▶ _What this task involves_
The lines from the first line of the entries through the line containing "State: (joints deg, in" are to be repeated exactly, with both of those lines included.

▶ _Dataset records_
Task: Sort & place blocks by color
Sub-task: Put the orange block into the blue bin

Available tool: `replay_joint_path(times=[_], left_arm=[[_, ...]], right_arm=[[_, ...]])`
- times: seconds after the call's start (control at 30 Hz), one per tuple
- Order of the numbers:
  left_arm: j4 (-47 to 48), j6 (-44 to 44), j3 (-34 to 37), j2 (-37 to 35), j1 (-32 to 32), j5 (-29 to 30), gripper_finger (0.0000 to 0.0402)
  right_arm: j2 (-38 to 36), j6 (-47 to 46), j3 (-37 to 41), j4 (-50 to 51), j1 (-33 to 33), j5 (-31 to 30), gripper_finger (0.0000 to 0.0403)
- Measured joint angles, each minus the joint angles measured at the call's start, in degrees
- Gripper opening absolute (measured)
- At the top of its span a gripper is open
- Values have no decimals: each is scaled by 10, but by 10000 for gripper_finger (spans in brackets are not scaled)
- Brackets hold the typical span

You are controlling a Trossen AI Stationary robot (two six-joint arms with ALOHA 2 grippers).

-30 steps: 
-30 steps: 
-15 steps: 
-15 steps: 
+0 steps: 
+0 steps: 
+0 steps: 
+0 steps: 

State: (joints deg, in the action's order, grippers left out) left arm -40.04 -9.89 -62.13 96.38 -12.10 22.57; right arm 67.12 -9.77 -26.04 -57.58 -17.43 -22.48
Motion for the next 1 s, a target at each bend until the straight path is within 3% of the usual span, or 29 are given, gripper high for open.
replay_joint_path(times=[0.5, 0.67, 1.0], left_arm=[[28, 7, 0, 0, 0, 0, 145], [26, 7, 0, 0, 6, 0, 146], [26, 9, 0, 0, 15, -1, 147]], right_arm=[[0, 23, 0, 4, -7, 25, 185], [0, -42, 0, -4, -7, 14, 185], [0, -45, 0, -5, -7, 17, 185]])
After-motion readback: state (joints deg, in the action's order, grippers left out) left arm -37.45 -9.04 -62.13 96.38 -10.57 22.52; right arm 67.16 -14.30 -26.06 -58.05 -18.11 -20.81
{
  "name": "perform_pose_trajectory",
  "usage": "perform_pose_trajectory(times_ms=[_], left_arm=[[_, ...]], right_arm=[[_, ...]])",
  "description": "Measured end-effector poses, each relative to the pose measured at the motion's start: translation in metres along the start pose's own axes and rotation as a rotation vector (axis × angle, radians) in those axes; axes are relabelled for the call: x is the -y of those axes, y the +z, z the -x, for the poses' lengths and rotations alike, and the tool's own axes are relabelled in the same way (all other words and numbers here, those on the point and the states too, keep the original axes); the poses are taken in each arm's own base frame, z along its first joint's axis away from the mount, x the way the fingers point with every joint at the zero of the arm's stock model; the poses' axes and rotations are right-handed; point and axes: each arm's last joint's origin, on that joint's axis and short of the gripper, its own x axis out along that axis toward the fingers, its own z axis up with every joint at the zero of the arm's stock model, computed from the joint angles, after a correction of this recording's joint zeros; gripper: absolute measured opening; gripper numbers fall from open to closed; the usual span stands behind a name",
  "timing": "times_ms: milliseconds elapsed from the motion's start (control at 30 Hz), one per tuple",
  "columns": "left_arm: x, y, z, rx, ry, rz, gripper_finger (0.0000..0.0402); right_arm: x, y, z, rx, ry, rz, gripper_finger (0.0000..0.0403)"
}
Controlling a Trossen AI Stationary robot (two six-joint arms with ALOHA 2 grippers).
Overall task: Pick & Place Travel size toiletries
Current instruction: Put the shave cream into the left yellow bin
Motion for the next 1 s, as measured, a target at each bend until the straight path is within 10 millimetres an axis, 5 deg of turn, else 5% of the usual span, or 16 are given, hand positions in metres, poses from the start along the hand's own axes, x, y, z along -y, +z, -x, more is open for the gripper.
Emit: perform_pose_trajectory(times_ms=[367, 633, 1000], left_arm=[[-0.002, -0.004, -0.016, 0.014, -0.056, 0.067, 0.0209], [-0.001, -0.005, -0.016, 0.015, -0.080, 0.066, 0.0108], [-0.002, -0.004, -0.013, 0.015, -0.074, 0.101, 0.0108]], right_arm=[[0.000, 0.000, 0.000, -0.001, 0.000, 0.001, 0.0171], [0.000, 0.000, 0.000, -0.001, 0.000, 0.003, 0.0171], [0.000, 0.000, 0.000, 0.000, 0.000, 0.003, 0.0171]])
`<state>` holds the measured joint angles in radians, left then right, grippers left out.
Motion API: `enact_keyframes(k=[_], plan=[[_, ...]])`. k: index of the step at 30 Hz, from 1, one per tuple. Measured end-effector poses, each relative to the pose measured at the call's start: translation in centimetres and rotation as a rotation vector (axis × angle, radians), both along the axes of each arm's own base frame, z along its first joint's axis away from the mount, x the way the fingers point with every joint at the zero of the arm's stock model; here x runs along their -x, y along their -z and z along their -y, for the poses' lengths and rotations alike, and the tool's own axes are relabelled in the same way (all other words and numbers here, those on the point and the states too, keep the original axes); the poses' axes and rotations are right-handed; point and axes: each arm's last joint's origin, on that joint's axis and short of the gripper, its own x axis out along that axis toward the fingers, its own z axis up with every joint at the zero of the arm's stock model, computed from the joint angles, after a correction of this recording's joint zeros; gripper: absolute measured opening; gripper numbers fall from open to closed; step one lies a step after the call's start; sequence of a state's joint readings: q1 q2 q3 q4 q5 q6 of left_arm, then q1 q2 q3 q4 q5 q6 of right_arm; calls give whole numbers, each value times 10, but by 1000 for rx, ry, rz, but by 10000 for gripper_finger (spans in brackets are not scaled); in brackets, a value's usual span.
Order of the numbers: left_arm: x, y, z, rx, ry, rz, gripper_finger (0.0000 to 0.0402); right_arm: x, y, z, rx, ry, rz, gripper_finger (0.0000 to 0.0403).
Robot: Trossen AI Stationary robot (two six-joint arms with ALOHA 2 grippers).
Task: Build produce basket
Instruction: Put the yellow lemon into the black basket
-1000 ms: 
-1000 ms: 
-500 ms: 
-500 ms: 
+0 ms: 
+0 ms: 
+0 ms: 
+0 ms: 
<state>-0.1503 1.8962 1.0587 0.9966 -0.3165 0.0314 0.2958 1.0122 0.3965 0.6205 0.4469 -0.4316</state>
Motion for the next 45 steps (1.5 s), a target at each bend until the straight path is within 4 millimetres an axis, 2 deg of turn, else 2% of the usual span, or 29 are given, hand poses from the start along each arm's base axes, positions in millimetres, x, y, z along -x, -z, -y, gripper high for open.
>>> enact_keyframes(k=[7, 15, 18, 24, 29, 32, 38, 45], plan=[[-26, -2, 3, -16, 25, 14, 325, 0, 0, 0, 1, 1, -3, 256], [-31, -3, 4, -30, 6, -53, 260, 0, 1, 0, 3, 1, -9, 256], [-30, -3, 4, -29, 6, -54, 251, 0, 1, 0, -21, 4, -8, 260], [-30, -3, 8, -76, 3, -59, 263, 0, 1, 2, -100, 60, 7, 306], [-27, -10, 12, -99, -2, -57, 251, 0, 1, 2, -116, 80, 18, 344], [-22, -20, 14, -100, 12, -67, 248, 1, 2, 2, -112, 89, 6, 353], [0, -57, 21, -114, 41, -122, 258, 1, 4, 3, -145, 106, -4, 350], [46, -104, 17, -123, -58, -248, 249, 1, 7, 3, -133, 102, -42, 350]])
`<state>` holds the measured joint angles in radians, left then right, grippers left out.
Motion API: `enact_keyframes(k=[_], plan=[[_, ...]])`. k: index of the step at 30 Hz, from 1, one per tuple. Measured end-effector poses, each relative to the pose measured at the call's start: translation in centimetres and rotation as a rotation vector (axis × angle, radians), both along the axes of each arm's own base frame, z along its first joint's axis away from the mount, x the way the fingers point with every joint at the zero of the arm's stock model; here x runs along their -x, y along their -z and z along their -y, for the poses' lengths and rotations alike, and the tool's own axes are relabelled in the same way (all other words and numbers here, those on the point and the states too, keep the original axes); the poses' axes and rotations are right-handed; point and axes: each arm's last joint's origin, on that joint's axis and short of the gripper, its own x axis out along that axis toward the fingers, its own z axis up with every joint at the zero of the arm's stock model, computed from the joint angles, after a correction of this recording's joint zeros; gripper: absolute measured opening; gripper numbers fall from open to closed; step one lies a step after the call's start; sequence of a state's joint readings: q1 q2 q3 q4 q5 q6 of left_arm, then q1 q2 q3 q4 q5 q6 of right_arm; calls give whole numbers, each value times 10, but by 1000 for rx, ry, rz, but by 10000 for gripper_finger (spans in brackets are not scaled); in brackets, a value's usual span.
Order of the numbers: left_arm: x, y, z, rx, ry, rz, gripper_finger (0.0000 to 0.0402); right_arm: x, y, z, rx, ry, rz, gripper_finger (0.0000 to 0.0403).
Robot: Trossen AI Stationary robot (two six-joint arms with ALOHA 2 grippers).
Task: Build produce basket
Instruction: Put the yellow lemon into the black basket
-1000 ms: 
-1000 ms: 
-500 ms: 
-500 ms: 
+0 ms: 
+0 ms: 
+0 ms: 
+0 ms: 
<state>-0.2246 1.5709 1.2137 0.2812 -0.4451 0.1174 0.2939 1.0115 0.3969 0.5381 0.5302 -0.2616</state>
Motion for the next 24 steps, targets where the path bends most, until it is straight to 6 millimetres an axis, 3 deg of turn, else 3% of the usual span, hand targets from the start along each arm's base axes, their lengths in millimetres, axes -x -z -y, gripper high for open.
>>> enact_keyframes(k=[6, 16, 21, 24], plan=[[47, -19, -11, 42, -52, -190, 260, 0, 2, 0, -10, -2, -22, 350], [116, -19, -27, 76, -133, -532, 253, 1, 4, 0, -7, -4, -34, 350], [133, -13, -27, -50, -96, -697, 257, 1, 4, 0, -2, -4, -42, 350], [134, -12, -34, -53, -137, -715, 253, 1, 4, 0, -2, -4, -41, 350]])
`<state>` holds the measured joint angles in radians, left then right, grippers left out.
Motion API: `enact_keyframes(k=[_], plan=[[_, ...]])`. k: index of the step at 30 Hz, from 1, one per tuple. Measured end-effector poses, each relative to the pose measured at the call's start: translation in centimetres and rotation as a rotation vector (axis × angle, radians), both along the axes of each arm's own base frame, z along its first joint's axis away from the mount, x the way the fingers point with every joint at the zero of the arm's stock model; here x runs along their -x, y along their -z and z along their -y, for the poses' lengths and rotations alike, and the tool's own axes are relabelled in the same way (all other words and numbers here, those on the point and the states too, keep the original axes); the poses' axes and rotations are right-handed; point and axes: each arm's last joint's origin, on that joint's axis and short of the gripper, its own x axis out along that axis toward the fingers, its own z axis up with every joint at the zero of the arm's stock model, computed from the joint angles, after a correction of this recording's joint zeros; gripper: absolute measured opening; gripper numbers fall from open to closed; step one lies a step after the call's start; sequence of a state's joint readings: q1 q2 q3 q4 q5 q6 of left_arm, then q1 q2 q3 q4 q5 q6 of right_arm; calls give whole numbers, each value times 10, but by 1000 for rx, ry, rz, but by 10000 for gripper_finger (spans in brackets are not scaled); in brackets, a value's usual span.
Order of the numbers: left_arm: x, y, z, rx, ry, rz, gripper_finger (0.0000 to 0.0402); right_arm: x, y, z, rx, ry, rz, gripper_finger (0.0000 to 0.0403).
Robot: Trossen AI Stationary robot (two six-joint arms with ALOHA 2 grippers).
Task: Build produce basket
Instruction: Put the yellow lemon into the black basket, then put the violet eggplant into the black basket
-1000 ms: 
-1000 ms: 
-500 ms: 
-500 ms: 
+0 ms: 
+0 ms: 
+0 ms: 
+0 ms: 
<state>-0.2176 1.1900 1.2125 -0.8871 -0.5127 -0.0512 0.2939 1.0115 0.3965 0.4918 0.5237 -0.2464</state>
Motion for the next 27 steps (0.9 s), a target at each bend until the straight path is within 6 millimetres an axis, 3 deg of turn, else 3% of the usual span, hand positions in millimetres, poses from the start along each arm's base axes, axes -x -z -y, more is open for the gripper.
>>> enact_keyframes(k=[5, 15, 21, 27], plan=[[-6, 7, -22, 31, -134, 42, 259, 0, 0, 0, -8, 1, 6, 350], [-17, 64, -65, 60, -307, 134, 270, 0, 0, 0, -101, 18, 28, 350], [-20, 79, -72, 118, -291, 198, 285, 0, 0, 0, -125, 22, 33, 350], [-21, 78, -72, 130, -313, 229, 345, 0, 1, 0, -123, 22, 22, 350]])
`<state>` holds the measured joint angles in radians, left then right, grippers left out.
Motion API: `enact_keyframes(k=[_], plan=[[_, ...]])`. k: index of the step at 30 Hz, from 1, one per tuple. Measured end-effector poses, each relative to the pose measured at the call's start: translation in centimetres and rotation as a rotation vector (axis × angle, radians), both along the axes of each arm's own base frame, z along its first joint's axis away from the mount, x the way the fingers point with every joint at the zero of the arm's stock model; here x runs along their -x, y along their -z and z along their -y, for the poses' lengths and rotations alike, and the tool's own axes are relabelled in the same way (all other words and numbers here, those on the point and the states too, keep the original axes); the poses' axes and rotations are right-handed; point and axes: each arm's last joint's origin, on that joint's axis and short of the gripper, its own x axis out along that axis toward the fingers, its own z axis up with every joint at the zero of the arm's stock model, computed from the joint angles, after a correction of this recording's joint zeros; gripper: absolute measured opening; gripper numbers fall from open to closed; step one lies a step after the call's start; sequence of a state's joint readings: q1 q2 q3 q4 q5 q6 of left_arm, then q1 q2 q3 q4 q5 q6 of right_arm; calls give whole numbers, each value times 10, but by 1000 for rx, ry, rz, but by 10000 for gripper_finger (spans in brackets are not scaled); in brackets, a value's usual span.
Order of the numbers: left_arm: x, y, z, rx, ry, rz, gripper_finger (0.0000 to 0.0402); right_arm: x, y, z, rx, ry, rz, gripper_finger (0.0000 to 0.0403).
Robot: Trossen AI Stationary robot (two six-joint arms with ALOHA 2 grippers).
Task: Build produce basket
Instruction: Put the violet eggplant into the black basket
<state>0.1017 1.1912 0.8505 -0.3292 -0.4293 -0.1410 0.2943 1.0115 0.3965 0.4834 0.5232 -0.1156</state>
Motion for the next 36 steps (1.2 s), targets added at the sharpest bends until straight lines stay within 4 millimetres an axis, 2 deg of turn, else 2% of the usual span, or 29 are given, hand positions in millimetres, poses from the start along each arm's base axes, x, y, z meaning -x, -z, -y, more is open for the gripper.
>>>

▶ _Solution to this problem_
Task: Sort & place blocks by color
Sub-task: Put the orange block into the blue bin

Available tool: `replay_joint_path(times=[_], left_arm=[[_, ...]], right_arm=[[_, ...]])`
- times: seconds after the call's start (control at 30 Hz), one per tuple
- Order of the numbers:
  left_arm: j4 (-47 to 48), j6 (-44 to 44), j3 (-34 to 37), j2 (-37 to 35), j1 (-32 to 32), j5 (-29 to 30), gripper_finger (0.0000 to 0.0402)
  right_arm: j2 (-38 to 36), j6 (-47 to 46), j3 (-37 to 41), j4 (-50 to 51), j1 (-33 to 33), j5 (-31 to 30), gripper_finger (0.0000 to 0.0403)
- Measured joint angles, each minus the joint angles measured at the call's start, in degrees
- Gripper opening absolute (measured)
- At the top of its span a gripper is open
- Values have no decimals: each is scaled by 10, but by 10000 for gripper_finger (spans in brackets are not scaled)
- Brackets hold the typical span

You are controlling a Trossen AI Stationary robot (two six-joint arms with ALOHA 2 grippers).

-30 steps: 
-30 steps: 
-15 steps: 
-15 steps: 
+0 steps: 
+0 steps: 
+0 steps: 
+0 steps: 

State: (joints deg, in the action's order, grippers left out) left arm -40.04 -9.89 -62.13 96.38 -12.10 22.57; right arm 67.12 -9.77 -26.04 -57.58 -17.43 -22.48

This exercise has now been completed.